The high frequency of paid sex and low use of condoms has been constantly found among migrant workers who leave their hometowns and spouses for better job opportunities in cities, experts say.
"They are therefore at greater risk of HIV/AIDS themselves and more likely to spread the virus around, from city to countryside by sex with spouses at home and from one city to another by commercial sex," said Howard.
Twenty-seven percent of migrant workers polled said they visited prostitutes, a drop from 35 percent in 2007.
Of greater concern, about 19 percent of them had been found to have at least one kind of sexually transmitted disease (STD).
The national STD incidence remains about 0.05 percent, official figures show.

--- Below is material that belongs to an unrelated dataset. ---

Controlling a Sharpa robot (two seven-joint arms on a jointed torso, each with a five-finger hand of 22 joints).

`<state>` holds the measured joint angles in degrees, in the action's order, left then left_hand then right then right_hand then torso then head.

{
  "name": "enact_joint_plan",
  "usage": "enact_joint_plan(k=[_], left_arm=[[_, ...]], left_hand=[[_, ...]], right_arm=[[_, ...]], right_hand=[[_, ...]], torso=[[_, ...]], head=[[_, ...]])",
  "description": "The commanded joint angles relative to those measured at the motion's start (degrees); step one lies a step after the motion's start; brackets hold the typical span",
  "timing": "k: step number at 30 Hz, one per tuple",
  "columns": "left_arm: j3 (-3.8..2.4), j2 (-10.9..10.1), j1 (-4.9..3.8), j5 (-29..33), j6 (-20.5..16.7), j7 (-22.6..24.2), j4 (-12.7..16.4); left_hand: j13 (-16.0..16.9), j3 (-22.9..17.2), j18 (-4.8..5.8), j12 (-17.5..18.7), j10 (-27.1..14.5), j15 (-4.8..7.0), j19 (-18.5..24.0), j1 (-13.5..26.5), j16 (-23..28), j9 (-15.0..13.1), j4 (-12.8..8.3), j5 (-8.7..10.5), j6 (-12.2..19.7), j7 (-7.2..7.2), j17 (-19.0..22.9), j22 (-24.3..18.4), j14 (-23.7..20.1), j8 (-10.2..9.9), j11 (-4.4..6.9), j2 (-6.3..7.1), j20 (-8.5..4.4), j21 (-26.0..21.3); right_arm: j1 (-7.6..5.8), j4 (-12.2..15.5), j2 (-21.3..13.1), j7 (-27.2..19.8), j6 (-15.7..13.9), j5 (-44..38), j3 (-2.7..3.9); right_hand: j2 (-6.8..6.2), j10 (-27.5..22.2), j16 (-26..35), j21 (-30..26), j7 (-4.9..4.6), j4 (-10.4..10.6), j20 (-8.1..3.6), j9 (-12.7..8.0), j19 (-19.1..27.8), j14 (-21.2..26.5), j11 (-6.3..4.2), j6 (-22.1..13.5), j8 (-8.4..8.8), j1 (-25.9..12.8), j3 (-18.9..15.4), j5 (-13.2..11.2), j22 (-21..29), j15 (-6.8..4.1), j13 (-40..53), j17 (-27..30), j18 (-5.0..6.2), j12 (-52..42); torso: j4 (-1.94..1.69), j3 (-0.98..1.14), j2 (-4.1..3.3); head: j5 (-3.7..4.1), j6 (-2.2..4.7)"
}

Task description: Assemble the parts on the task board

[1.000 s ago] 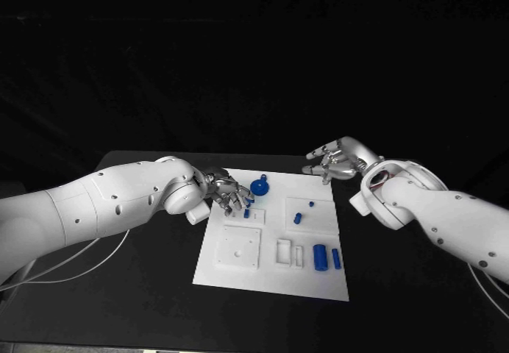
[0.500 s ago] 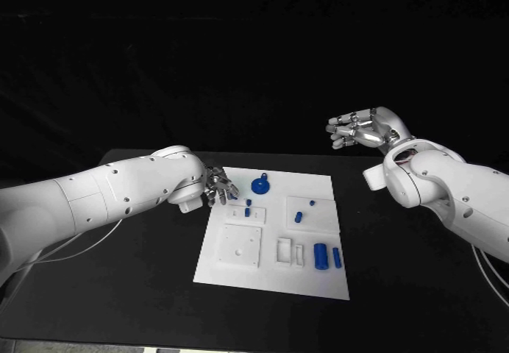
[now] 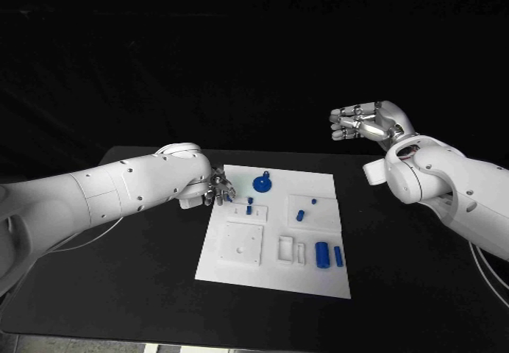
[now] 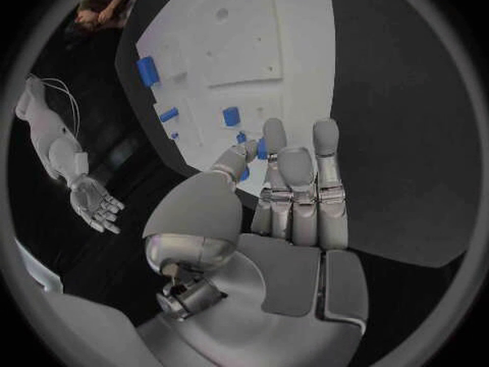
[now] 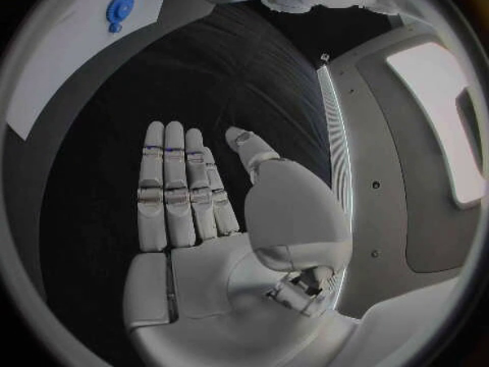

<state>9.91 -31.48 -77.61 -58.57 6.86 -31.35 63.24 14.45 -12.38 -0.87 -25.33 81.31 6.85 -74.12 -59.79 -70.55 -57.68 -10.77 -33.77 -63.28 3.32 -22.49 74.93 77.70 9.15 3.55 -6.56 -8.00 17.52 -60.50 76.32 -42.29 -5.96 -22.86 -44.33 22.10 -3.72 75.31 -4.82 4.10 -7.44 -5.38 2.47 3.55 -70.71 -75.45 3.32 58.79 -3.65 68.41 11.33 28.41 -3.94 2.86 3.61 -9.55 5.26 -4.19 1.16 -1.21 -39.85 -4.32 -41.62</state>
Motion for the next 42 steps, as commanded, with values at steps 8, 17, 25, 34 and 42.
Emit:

"The high STD prevalence among migrant worker shows that compared with the general public they are more involved in the high-risk behaviors which may lead to HIV/AIDS infection," Wu Rulin, Program Officer with IOL told China Daily yesterday.
Given the great mobility of migrant workers, controlling HIV/AIDS among them is crucial to the national war against the virus, Qiu Renzong, bioethicist at the Chinese Academy of Social Sciences told China Daily yesterday.
For that, government and society need to do more in resources allocation and attitude change, he said.